Мне хотелось заплакать, чтобы уменьшить боль, но я не умел плакать и никогда не смогу. И теперь терзался нестерпимой болью от утраты единственного человека, который любил меня по-настоящему, которая понимала меня и принимала таким, какой я есть, не пытаясь переделать.
Из моей груди вырвался сдавленный вздох.
Я стонал, чувствуя, как вместе с Элоизой болезненно умирает единственное хорошее в моей жизни.
— Что не делается, то к лучшему, Тион, — послышалось надо мной.
Резко вскинув голову, я увидел, как отец идет в мою сторону. Его взгляд брезгливо проходится на берегу, на котором мы много лет проводили время с Элоизой. Я видел, как он с неприязнью думает о том, как его сын вообще мог приходить в это грязное, вонючее место.
— Это твоих рук дело? — прорычал я, продолжая убаюкивать в руках тело подруги.
— Моих? — удивленно спросил отец. — Я бы не стал пачкать руки.
— Кто же тогда убил ее⁈
На его губах появляется ухмылка.
— Ты, Тион.
Жар пробегает по всему телу, превратившись через мгновение в холодок. Я снова посмотрел на Элоизу. На ее губах так и остались следы крови, мутный взгляд смотрел в пустоту. Только сейчас я заметил синие отметины на шее. Синяки от сильных пальцев…
— Нет, — покачал головой, боясь поверить, что это правда. — Я не мог. Я…
— Именно ты повинен в ее смерти, сын, — холодно осёк отец. — Начиная с момента, как допустил возможность вашей дружбы. Как ты вообще мог водиться с этой… вонючей рыбачкой?
— Не называй ее так, — сдавленно прошептал я.
Отец не услышал моих слов.
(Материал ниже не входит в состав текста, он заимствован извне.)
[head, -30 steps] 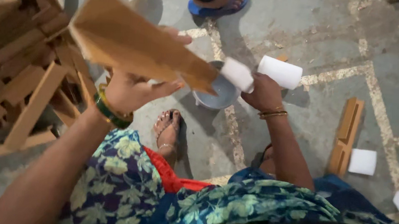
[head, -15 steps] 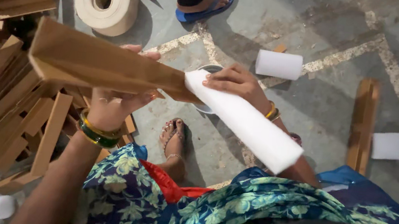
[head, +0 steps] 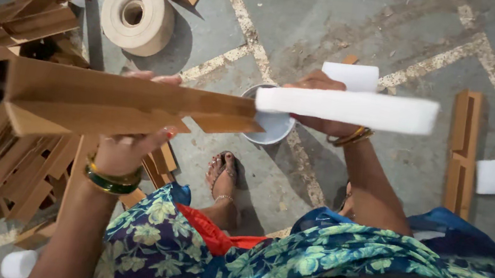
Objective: The person sits on the floor and repeatedly inserts a white paper roll into a brown cardboard trough, then removes it. They handle multiple cardboard troughs and paper rolls, placing them on the floor as they work.
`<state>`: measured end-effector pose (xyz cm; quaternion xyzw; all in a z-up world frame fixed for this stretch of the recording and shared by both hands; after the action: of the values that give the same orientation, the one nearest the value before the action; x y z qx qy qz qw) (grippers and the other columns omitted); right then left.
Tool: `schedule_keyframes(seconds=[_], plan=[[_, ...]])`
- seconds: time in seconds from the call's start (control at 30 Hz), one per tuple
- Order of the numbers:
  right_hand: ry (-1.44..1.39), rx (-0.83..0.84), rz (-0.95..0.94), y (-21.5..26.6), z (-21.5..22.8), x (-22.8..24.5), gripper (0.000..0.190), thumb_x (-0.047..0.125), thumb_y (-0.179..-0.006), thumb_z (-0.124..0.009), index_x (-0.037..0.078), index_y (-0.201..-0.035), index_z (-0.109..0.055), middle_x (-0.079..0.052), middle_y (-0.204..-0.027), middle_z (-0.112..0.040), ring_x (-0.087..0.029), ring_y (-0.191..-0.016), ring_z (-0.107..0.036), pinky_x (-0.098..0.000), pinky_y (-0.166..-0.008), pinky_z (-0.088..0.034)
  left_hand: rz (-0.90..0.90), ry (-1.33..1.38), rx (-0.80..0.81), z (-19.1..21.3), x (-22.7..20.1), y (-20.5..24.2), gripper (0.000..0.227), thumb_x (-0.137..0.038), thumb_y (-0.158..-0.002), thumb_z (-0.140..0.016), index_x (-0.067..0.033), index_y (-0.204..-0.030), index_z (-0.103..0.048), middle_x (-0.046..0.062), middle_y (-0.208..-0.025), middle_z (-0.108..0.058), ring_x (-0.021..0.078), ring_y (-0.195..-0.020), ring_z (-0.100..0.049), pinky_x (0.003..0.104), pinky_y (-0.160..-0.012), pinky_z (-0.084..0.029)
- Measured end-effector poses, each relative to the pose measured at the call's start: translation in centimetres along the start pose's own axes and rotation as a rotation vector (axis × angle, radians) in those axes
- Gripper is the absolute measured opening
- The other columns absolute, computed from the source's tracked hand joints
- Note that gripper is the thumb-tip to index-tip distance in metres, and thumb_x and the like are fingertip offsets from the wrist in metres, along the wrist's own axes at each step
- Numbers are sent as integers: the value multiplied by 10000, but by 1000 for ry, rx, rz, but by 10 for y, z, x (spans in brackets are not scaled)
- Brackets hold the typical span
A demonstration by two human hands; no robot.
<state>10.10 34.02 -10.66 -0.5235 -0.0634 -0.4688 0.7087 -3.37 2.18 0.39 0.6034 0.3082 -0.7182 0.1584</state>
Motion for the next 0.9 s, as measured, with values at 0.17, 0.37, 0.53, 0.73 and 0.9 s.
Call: schedule_keyframes(seconds=[0.17, 0.37, 0.53, 0.73, 0.9], plan=[[-90, -81, 1, -11, -27, 39, 384, 214, -875, -844, 60, -1208, -728, -47, -1042, -745, -219, -906, -683, -333, -795, -571, -58, -321, 99, -20, -7, -5, 747, 18, -842, -800, -40, -1475, -407, 174, -1491, -592, 265, -1359, -569, 414, -1209, -464], [172, -54, 44, -3, -32, 51, 613, 265, -749, -890, -28, -1231, -651, -165, -1128, -716, -316, -1032, -689, -437, -918, -548, -49, -393, 204, -47, -4, -9, 702, 6, -801, -823, -57, -1405, -470, 126, -1429, -585, 260, -1387, -518, 413, -1236, -392], [-791, -179, -689, 6, -36, 28, 431, 90, -782, -864, 5, -1153, -663, -76, -1041, -743, -147, -959, -725, -304, -835, -600, -190, -103, 227, -70, -3, -12, 717, -109, -869, -840, -123, -1464, -440, 64, -1488, -549, 200, -1469, -494, 375, -1275, -421], [-836, -292, -882, 15, -53, 13, 300, 74, -811, -834, -40, -1062, -718, -81, -974, -771, -134, -867, -731, -298, -767, -599, -179, -344, 235, -79, -16, -5, 690, -96, -811, -890, -125, -1397, -527, 120, -1458, -592, 275, -1456, -548, 403, -1239, -517], [-611, -308, -929, 27, -55, -19, 276, 105, -819, -835, -39, -1032, -736, -89, -958, -785, -122, -843, -727, -282, -751, -589, -107, -204, 214, -83, -28, -1, 659, -11, -842, -860, -119, -1405, -533, 153, -1448, -600, 288, -1464, -529, 413, -1222, -468]])
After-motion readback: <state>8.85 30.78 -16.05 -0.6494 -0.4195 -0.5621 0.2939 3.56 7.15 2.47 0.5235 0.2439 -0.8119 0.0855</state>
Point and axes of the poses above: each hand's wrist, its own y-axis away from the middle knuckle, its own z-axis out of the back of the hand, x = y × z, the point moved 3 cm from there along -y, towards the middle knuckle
Он покачал головой, продолжая:
— Я тебя много раз предупреждал, что за любой проступок ты будешь нести ответственность. И вот результат глупости, которую ты совершил. Ты убил ее. Своими руками утопил в море.
Боль с новой силой разлилась в сердце, утопила душу в отчаянии и горе. Я снова застонал, ощущая, как нарастает презрение к самому себе.
— Я ничего не помню, — прикрыв глаза, произнес я, пытаясь мыслить ровно.
— Поверь, я сам видел, как ты сделал это.
Подняв голову, посмотрел на отца.
— Почему ты не остановил меня?
По лицу отца пробежала судорога презрения и ненависти. Он оскалился, а светлые глаза потемнели, будто море перед штормом.
— Остановил⁈ Эта паршивая девка еще легко отделалась⁈ — прошипел он. Увидев, как исказилось мое лицо от злости, отец холодно спросил. — Думаешь иначе?
— Она не паршивая девка. Она заслуживала гораздо больше.
Высший дракон усмехнулся, словно только что выиграл в неизвестном мне споре.
— Тогда почему в беспамятстве ты убил ее?